Repeat word for word the line with "Which pixel sits on the dark" and every line after it until the records below run out.

BEGIN Data for the task

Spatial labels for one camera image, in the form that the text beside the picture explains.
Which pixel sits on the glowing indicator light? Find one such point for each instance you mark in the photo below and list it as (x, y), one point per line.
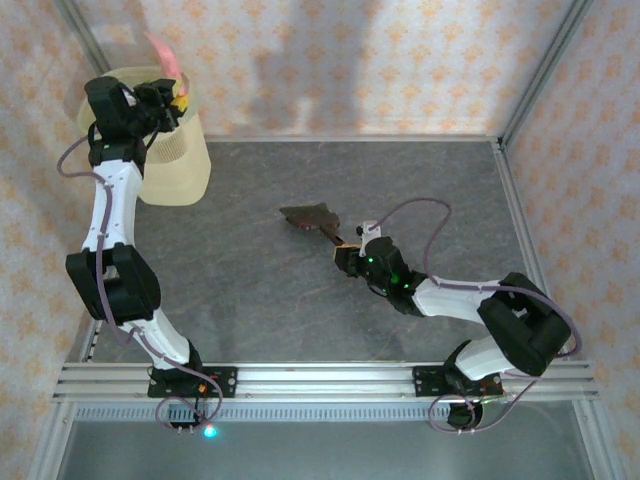
(210, 430)

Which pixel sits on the aluminium frame leg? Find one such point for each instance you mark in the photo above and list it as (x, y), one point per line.
(590, 440)
(50, 440)

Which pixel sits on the thin aluminium rail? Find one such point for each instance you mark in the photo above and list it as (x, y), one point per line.
(350, 138)

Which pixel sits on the dark brown hand brush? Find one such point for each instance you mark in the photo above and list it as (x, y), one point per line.
(310, 215)

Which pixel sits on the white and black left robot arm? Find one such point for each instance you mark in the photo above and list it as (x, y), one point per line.
(112, 210)

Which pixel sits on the aluminium corner post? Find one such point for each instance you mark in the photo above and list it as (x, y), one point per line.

END Data for the task

Final answer:
Which pixel sits on the dark brown hand brush? Find one such point for each instance you mark in the photo above and list it as (x, y), one point per line.
(310, 215)

Which pixel sits on the white and black left robot arm? Find one such point for each instance you mark in the photo above and list it as (x, y), one point per line.
(112, 210)

Which pixel sits on the aluminium corner post? Find one such point for each instance you mark in the photo above and list it as (x, y), one point per line.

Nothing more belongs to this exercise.